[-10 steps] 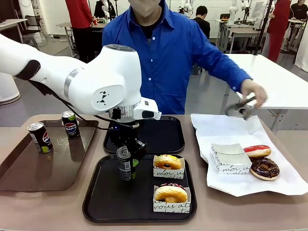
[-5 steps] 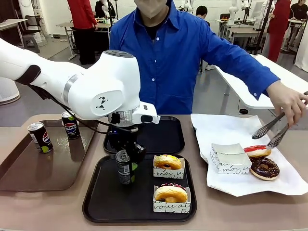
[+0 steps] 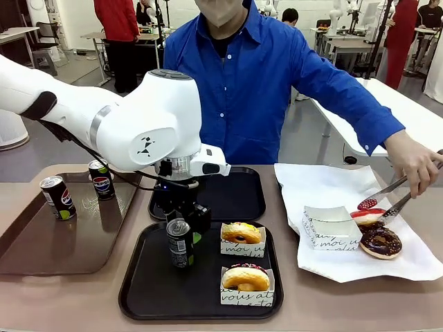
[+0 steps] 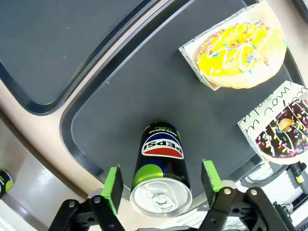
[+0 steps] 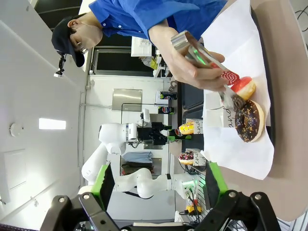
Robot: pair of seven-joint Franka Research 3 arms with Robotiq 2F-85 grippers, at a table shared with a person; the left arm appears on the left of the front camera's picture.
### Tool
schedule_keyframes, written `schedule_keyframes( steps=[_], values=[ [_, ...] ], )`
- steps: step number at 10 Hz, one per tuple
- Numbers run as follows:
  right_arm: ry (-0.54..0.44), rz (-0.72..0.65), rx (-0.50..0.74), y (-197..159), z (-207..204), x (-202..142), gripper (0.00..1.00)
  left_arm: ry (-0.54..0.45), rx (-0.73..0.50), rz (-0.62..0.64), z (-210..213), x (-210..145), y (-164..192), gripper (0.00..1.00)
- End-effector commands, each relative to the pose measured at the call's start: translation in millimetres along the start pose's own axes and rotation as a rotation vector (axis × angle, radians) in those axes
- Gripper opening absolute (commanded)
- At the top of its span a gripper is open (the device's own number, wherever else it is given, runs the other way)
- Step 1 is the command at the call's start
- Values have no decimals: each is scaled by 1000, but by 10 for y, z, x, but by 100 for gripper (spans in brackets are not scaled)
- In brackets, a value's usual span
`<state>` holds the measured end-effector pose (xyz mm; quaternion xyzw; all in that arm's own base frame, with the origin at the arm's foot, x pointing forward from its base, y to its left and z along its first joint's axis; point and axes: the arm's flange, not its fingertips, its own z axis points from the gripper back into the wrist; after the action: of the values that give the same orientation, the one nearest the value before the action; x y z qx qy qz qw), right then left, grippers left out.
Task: Set up donuts and drinks on trays.
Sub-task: Pick up one Pepsi coke and place it on the Flat Tray, then pick up one Pepsi coke from the Handle tray and place it on the Flat Tray without a Pepsi coke.
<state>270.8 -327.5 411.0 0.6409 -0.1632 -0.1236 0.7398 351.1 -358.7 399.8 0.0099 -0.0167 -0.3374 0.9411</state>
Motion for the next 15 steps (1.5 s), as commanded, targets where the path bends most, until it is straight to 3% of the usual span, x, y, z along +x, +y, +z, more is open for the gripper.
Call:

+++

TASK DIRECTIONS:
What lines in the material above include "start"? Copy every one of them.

RESPONSE:
- End-effector commands, each relative to the pose measured at the call's start: translation in millimetres along the start pose's own axes and rotation as a rotation vector (axis × angle, radians) in those axes
- Step 1 is the command at the call's start

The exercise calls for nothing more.